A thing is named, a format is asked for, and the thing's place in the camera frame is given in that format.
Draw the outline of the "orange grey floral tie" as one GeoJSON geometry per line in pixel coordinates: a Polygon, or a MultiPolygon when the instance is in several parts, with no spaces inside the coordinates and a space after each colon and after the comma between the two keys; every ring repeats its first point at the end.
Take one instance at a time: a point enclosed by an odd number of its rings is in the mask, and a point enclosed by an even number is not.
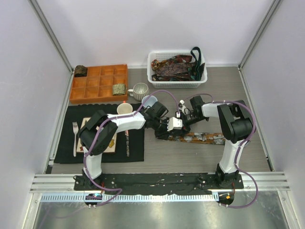
{"type": "Polygon", "coordinates": [[[209,144],[209,145],[225,145],[225,137],[221,133],[195,133],[189,132],[184,136],[170,135],[166,141],[209,144]]]}

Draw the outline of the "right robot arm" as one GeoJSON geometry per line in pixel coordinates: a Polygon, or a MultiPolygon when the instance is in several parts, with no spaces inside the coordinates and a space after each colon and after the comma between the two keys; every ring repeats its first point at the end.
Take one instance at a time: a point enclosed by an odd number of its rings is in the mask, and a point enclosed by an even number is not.
{"type": "Polygon", "coordinates": [[[238,179],[239,160],[245,145],[256,130],[251,110],[240,101],[205,103],[200,95],[190,99],[192,110],[181,100],[179,111],[169,119],[167,131],[172,136],[184,135],[189,126],[209,118],[218,118],[222,135],[225,138],[222,159],[217,164],[215,182],[220,188],[227,188],[238,179]]]}

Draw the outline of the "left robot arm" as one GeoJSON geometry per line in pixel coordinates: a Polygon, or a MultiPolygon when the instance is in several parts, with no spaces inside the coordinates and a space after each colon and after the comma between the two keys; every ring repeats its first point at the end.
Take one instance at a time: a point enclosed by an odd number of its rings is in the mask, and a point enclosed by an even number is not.
{"type": "Polygon", "coordinates": [[[152,128],[164,129],[162,118],[168,109],[160,102],[152,106],[140,106],[135,112],[128,114],[106,114],[97,111],[80,129],[78,137],[84,150],[84,167],[82,181],[84,187],[97,190],[102,183],[102,154],[108,147],[112,137],[126,130],[152,128]]]}

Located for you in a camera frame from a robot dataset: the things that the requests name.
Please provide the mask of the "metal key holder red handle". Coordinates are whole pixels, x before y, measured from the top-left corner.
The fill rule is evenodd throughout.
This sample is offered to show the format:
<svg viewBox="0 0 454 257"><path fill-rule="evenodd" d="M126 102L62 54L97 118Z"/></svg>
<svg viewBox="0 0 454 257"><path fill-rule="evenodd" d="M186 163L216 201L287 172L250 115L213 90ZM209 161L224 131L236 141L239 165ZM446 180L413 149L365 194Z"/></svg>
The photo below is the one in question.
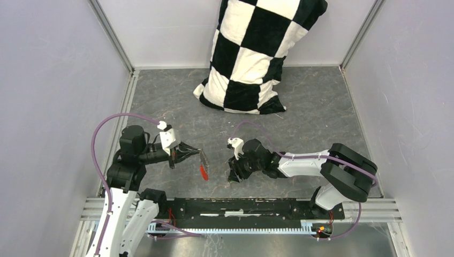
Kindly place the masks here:
<svg viewBox="0 0 454 257"><path fill-rule="evenodd" d="M202 178L205 181L208 181L209 180L209 176L208 176L209 164L208 164L208 159L207 159L206 154L204 153L203 149L199 149L199 156L200 156L200 172L201 172Z"/></svg>

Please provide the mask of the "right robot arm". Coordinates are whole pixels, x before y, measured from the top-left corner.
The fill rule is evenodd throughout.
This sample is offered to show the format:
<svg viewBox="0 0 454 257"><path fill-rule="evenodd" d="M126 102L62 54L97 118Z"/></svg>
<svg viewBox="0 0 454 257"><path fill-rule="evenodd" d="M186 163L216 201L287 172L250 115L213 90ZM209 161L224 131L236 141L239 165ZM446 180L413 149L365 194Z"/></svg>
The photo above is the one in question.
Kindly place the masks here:
<svg viewBox="0 0 454 257"><path fill-rule="evenodd" d="M242 182L254 172L272 179L323 177L328 183L315 190L309 204L315 218L324 218L347 200L366 202L371 188L378 185L376 164L341 143L317 153L293 154L271 152L258 139L231 138L228 148L234 152L228 161L231 182Z"/></svg>

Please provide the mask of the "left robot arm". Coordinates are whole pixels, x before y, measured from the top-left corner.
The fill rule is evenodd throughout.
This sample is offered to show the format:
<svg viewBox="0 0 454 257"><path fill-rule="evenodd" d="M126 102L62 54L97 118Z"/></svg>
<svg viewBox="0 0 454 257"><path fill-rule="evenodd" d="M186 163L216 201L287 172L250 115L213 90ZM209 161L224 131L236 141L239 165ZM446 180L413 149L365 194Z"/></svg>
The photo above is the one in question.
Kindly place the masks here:
<svg viewBox="0 0 454 257"><path fill-rule="evenodd" d="M170 168L200 150L181 142L170 125L150 142L139 125L122 130L119 150L107 171L103 214L87 256L134 256L154 218L168 212L164 191L146 188L139 192L149 164L167 162Z"/></svg>

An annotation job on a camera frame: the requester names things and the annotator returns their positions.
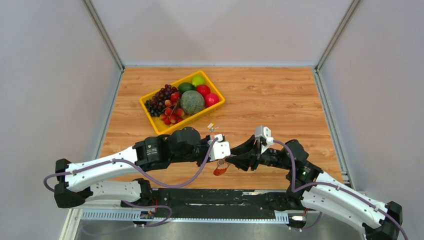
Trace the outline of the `dark purple grape bunch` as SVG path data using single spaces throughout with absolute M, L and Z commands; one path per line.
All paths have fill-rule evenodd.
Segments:
M 181 93 L 177 87 L 165 84 L 150 99 L 144 102 L 144 106 L 151 117 L 159 117 L 167 109 L 172 110 L 180 96 Z

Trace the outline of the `pink red apple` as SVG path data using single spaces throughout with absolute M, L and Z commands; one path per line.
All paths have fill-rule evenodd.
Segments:
M 204 97 L 205 107 L 209 108 L 220 101 L 219 97 L 215 93 L 209 93 Z

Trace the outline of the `light green apple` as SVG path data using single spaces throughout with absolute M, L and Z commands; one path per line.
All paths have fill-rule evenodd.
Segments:
M 206 79 L 202 75 L 194 75 L 191 78 L 191 84 L 196 88 L 200 85 L 204 85 L 206 83 Z

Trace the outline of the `green netted melon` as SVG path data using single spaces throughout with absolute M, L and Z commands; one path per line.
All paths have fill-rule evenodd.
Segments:
M 189 90 L 182 94 L 180 106 L 188 115 L 194 115 L 202 111 L 205 107 L 204 97 L 195 90 Z

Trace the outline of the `aluminium front frame rail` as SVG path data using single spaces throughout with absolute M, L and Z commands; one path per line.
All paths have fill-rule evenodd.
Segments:
M 361 240 L 349 225 L 317 211 L 275 211 L 271 219 L 173 218 L 161 205 L 147 217 L 119 202 L 90 202 L 71 211 L 64 240 Z

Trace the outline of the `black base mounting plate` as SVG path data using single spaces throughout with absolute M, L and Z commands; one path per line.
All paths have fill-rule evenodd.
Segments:
M 169 206 L 173 218 L 192 219 L 271 219 L 275 211 L 304 211 L 285 191 L 251 189 L 158 188 L 138 206 Z

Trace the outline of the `silver key yellow tag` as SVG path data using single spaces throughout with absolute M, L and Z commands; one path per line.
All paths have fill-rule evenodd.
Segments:
M 210 133 L 213 133 L 216 129 L 218 129 L 219 127 L 216 126 L 213 122 L 211 122 L 208 126 L 207 129 L 209 130 Z

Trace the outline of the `red cherry bunch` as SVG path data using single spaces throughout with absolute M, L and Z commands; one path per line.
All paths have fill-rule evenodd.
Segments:
M 164 101 L 165 108 L 161 111 L 159 119 L 166 126 L 171 127 L 184 120 L 185 112 L 181 108 L 181 96 L 181 93 L 177 91 L 170 95 L 170 99 Z

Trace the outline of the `dark green lime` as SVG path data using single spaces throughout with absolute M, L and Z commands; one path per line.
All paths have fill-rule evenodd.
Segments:
M 190 82 L 183 82 L 178 86 L 178 91 L 183 94 L 187 91 L 194 91 L 196 88 Z

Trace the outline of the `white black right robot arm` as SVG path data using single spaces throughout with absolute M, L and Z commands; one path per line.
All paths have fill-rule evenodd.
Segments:
M 228 162 L 243 171 L 259 165 L 288 170 L 285 201 L 292 209 L 302 206 L 319 211 L 354 228 L 367 240 L 408 238 L 402 227 L 401 205 L 369 198 L 337 181 L 308 160 L 309 154 L 296 139 L 266 142 L 263 137 L 251 136 L 230 152 Z

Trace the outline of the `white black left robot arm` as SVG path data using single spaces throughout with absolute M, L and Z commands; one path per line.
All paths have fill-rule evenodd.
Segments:
M 192 183 L 210 160 L 220 137 L 202 138 L 192 127 L 172 134 L 147 137 L 120 152 L 86 162 L 72 163 L 62 158 L 55 163 L 50 188 L 59 208 L 79 207 L 89 201 L 120 200 L 122 206 L 147 207 L 153 201 L 150 183 L 166 188 L 182 188 Z M 148 175 L 173 163 L 196 163 L 195 175 L 180 184 L 166 184 Z

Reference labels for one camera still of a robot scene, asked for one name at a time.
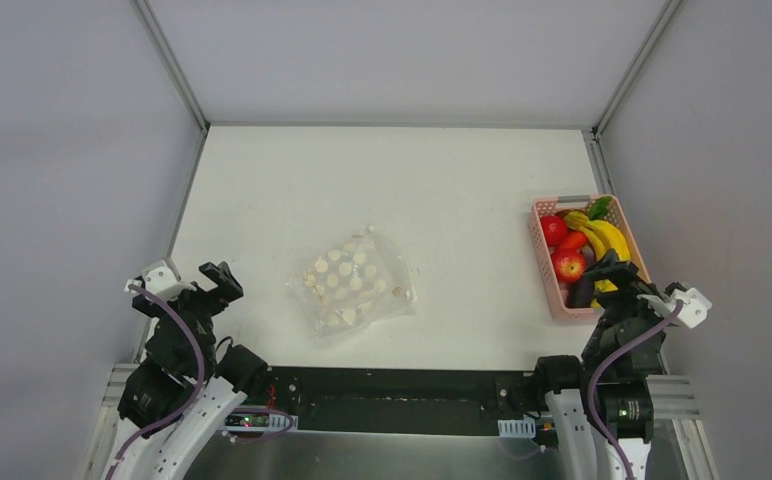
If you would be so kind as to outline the polka dot zip bag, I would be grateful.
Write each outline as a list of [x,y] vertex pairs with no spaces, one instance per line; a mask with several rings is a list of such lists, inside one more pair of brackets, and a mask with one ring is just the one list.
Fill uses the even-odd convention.
[[330,244],[298,266],[287,288],[317,337],[345,336],[413,312],[415,279],[403,251],[373,225]]

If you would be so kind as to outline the orange toy carrot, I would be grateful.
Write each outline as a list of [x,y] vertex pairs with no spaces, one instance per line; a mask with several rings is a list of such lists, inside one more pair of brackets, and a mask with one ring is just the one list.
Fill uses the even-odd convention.
[[597,257],[603,256],[607,251],[607,243],[594,231],[586,227],[587,221],[604,220],[609,213],[609,207],[613,198],[609,195],[601,196],[585,207],[578,209],[563,209],[556,213],[564,219],[568,228],[582,233]]

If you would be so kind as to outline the purple toy eggplant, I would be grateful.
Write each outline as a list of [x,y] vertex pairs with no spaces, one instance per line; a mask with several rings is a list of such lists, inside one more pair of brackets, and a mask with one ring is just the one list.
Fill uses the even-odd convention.
[[[583,247],[580,254],[585,261],[585,269],[588,270],[595,263],[595,254],[590,247]],[[594,297],[595,286],[590,280],[581,277],[577,282],[568,286],[565,306],[569,309],[590,308]]]

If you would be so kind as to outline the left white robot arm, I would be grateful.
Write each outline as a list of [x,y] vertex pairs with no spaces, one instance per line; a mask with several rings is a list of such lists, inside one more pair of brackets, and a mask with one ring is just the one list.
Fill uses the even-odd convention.
[[265,360],[240,344],[218,349],[214,319],[243,298],[242,285],[225,262],[198,271],[211,288],[184,282],[166,260],[125,285],[156,325],[117,404],[105,479],[181,479],[237,408],[273,403]]

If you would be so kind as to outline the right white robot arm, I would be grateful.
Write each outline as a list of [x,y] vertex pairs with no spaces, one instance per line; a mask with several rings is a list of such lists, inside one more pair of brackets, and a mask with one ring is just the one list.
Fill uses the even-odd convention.
[[661,371],[666,330],[679,309],[666,306],[656,287],[614,250],[585,276],[616,288],[598,294],[603,312],[579,356],[537,360],[530,397],[551,414],[568,475],[642,479],[655,420],[647,380]]

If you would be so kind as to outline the red toy tomato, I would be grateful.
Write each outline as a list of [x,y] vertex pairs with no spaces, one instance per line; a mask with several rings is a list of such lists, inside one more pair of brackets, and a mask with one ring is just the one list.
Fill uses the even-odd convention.
[[545,215],[540,218],[543,238],[549,248],[559,246],[569,235],[569,228],[563,218],[557,215]]

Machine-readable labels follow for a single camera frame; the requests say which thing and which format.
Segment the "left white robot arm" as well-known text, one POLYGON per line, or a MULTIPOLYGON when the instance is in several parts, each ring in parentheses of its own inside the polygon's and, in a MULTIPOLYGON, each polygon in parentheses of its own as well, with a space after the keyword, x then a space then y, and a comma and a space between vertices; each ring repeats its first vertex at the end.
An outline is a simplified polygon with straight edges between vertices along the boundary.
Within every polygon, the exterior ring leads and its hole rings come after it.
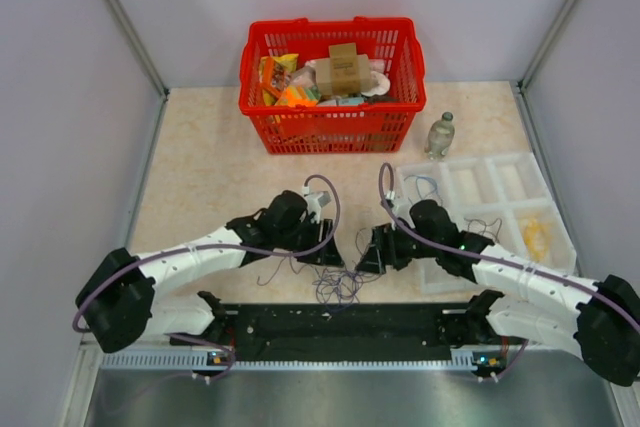
POLYGON ((140 339, 185 334, 216 343, 227 321, 210 292, 187 299, 173 292, 207 275, 235 270, 272 256, 341 267, 335 222, 323 217, 327 191, 285 190, 266 208, 237 217, 191 242, 155 253, 109 252, 77 295, 80 319, 101 350, 119 352, 140 339))

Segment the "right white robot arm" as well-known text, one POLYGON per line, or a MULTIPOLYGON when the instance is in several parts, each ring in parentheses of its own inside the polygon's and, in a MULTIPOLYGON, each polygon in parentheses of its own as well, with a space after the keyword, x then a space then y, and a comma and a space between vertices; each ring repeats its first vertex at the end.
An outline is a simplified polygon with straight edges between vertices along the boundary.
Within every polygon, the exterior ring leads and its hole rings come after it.
POLYGON ((385 198, 387 224, 373 228, 356 265, 383 274, 432 259, 447 274, 482 288, 466 327, 476 341, 518 337, 565 351, 606 381, 631 386, 639 375, 639 296, 629 282, 558 274, 491 238, 461 230, 436 201, 385 198))

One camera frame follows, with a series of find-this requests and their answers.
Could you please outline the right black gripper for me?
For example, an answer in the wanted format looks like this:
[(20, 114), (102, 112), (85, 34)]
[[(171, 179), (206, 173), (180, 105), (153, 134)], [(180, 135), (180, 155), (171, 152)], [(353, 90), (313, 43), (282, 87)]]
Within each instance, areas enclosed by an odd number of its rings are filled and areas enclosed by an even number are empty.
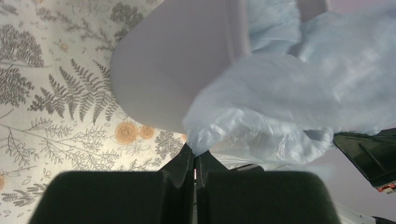
[(396, 129), (377, 135), (339, 133), (334, 145), (380, 193), (396, 191)]

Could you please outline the light blue plastic trash bag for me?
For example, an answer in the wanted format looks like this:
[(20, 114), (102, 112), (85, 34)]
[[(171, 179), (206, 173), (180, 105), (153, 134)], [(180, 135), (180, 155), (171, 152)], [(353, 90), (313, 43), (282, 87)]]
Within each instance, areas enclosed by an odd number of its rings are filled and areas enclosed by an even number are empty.
[(251, 53), (195, 98), (183, 124), (195, 155), (228, 164), (305, 164), (339, 132), (396, 121), (396, 3), (301, 22), (295, 0), (247, 2)]

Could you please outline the floral patterned table mat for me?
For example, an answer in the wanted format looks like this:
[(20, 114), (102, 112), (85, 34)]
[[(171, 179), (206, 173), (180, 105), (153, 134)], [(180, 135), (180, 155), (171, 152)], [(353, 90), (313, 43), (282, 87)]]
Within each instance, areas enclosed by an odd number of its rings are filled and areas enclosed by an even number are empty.
[(59, 173), (157, 170), (185, 135), (114, 97), (111, 53), (158, 0), (0, 3), (0, 221), (26, 224)]

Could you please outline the grey plastic trash bin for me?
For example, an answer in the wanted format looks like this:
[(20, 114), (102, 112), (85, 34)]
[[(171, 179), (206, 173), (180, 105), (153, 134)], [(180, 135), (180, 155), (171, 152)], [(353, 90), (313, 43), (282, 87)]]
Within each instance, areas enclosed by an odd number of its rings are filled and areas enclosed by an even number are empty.
[(183, 133), (194, 97), (250, 52), (243, 0), (165, 0), (116, 45), (110, 79), (133, 120)]

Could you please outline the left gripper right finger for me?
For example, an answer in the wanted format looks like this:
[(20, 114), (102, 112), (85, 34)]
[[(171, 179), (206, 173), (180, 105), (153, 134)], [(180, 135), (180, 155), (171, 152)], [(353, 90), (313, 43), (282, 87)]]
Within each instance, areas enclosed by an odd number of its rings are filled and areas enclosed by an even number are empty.
[(301, 171), (229, 170), (211, 153), (195, 158), (200, 224), (338, 224), (322, 180)]

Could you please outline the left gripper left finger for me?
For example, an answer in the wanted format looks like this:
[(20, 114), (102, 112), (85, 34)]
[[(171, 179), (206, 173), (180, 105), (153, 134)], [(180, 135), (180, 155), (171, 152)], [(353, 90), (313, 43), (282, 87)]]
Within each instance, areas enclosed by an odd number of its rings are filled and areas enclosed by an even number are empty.
[(184, 145), (158, 171), (68, 171), (44, 192), (32, 224), (191, 224), (194, 155)]

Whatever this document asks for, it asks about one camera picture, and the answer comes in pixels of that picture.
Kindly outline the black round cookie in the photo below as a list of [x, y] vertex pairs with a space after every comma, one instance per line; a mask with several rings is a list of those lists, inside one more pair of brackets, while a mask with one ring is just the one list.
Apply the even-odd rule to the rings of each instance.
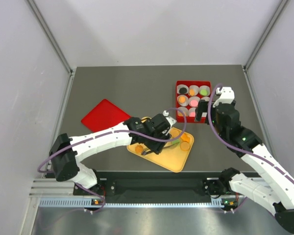
[[186, 87], [181, 87], [179, 89], [179, 94], [187, 94], [188, 93], [188, 89]]

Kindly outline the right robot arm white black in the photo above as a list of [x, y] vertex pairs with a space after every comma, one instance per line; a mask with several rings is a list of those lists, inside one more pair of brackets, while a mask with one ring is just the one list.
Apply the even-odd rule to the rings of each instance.
[[262, 140], [240, 122], [235, 102], [218, 103], [201, 100], [196, 117], [206, 113], [206, 123], [216, 137], [250, 165], [268, 184], [264, 187], [236, 169], [224, 170], [219, 176], [223, 193], [237, 192], [265, 208], [278, 224], [294, 234], [294, 178], [270, 154]]

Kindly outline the small tan round cookie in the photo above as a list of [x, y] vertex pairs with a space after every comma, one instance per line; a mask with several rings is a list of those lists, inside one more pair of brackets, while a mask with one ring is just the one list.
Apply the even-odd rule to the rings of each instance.
[[186, 102], [186, 97], [183, 95], [180, 95], [177, 100], [180, 104], [183, 104]]

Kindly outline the orange flower cookie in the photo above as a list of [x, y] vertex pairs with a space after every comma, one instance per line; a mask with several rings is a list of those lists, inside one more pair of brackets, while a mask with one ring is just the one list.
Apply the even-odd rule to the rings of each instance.
[[196, 91], [194, 89], [189, 89], [189, 96], [195, 96]]

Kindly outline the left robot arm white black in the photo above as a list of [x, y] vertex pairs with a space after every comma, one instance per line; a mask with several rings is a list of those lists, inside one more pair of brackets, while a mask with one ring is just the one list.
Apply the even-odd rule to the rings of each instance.
[[93, 169], [82, 161], [94, 154], [136, 143], [143, 144], [155, 154], [161, 153], [170, 139], [170, 130], [176, 120], [168, 114], [157, 114], [141, 120], [131, 117], [108, 129], [83, 136], [69, 137], [64, 133], [57, 137], [50, 149], [51, 168], [56, 181], [73, 181], [90, 194], [101, 190], [101, 182]]

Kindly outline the red box lid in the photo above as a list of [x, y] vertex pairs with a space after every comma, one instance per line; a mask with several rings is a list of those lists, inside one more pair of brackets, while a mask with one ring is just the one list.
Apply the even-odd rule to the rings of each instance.
[[103, 99], [82, 120], [91, 132], [99, 132], [131, 118], [129, 114], [107, 99]]

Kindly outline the green round cookie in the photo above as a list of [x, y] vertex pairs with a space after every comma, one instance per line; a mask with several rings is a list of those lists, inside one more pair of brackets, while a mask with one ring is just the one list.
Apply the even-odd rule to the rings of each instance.
[[209, 95], [209, 90], [206, 89], [202, 89], [199, 91], [201, 96], [208, 96]]
[[172, 145], [179, 144], [179, 143], [180, 143], [180, 139], [176, 139], [176, 140], [171, 141]]

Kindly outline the metal tongs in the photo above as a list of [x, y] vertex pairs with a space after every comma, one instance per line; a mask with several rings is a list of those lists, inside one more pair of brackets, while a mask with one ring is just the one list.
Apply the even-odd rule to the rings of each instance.
[[[178, 146], [179, 144], [175, 144], [175, 145], [172, 145], [171, 142], [166, 142], [166, 143], [161, 143], [160, 146], [161, 146], [161, 149], [160, 149], [160, 152], [162, 152], [162, 150], [164, 149], [169, 149], [169, 148], [174, 148], [176, 146]], [[145, 155], [148, 155], [148, 154], [151, 154], [151, 153], [154, 153], [152, 150], [150, 150], [149, 148], [145, 148], [144, 151], [141, 153], [142, 156], [145, 156]]]

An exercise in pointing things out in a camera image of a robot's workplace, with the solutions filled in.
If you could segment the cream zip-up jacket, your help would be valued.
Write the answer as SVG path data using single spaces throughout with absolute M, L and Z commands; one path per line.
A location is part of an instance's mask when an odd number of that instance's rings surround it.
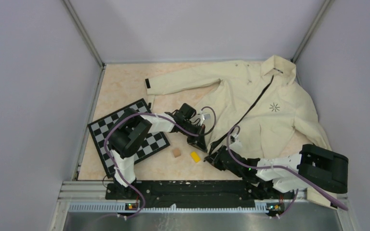
M 296 131 L 318 147 L 330 150 L 311 96 L 296 82 L 296 65 L 274 55 L 262 63 L 243 60 L 208 63 L 146 79 L 146 92 L 168 95 L 217 84 L 197 108 L 210 106 L 205 137 L 208 153 L 225 144 L 228 131 L 241 127 L 239 154 L 245 158 L 280 156 Z

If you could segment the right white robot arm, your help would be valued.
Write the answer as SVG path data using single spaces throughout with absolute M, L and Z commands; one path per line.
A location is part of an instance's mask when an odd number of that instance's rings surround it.
M 243 158 L 222 146 L 204 160 L 252 184 L 267 181 L 263 191 L 269 198 L 307 187 L 338 194 L 348 191 L 348 158 L 313 144 L 303 145 L 296 154 L 275 159 Z

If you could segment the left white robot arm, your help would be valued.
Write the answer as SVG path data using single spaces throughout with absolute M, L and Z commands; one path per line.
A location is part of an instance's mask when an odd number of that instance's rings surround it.
M 113 159 L 117 193 L 124 199 L 133 197 L 135 186 L 134 155 L 150 133 L 180 132 L 187 137 L 187 143 L 207 152 L 205 136 L 213 129 L 206 130 L 205 121 L 216 122 L 215 111 L 203 113 L 184 103 L 180 109 L 162 114 L 126 111 L 109 130 L 105 140 L 105 151 Z

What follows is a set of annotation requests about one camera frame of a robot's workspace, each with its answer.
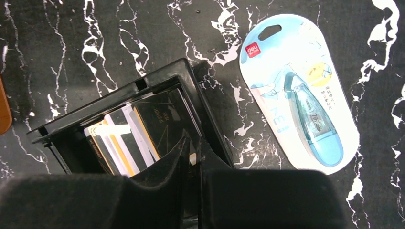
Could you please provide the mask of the black gold lined card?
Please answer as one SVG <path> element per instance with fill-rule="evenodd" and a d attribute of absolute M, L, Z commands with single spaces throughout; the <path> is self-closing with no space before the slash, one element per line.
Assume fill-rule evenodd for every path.
<path fill-rule="evenodd" d="M 131 117 L 143 134 L 153 159 L 166 156 L 180 141 L 189 139 L 189 162 L 197 162 L 197 146 L 202 136 L 180 89 L 152 94 L 132 105 Z"/>

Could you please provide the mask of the black card storage box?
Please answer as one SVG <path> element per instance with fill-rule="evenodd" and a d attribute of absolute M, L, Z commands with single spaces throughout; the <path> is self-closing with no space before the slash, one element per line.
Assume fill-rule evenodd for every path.
<path fill-rule="evenodd" d="M 27 137 L 52 152 L 68 174 L 131 176 L 167 155 L 182 137 L 190 140 L 191 164 L 205 139 L 232 165 L 231 150 L 185 58 L 34 129 Z"/>

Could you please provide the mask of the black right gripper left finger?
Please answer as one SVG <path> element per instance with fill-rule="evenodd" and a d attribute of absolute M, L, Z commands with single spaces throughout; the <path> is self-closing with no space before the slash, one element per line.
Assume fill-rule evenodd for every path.
<path fill-rule="evenodd" d="M 178 229 L 189 140 L 128 178 L 102 174 L 16 177 L 0 187 L 3 229 Z"/>

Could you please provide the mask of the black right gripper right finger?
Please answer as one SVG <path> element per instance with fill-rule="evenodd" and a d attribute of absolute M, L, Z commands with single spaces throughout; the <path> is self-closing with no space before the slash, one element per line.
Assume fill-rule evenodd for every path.
<path fill-rule="evenodd" d="M 344 229 L 333 184 L 314 170 L 230 168 L 206 142 L 199 150 L 202 229 Z"/>

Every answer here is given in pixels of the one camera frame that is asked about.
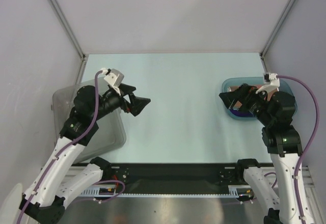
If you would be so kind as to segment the purple towel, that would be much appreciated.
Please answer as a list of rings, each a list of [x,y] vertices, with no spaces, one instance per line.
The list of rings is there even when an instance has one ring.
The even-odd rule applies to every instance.
[[[237,109],[229,109],[229,112],[231,113],[231,115],[237,119],[249,119],[249,118],[253,118],[254,116],[248,112],[248,111],[239,111]]]

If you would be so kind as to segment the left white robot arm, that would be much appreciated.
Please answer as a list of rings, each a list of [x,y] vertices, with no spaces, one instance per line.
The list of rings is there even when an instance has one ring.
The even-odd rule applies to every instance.
[[[137,116],[150,103],[149,98],[134,95],[135,87],[120,84],[120,92],[109,88],[99,94],[98,85],[81,87],[73,108],[59,133],[54,151],[33,184],[23,193],[19,219],[26,214],[38,223],[58,223],[67,207],[93,184],[112,182],[111,164],[101,157],[93,158],[73,179],[63,183],[71,165],[98,131],[97,121],[117,109]]]

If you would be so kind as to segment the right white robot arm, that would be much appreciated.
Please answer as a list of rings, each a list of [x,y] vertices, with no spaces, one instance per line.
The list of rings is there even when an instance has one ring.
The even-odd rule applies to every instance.
[[[267,215],[264,223],[314,223],[304,188],[302,164],[304,154],[299,133],[292,126],[295,97],[283,91],[268,95],[264,87],[242,84],[232,92],[219,94],[226,109],[236,103],[241,112],[251,113],[262,125],[262,140],[272,160],[278,192],[263,178],[258,162],[239,160],[235,180],[249,184]]]

══════

**TRY IT:**
The answer is every line in the data where the word "follows" appears.

**OUTPUT FOR THIS TASK:**
One camera frame follows, with a series of find-this requests and their answers.
What follows is a set of annotation requests about one camera frame of a robot's workspace, each with its answer.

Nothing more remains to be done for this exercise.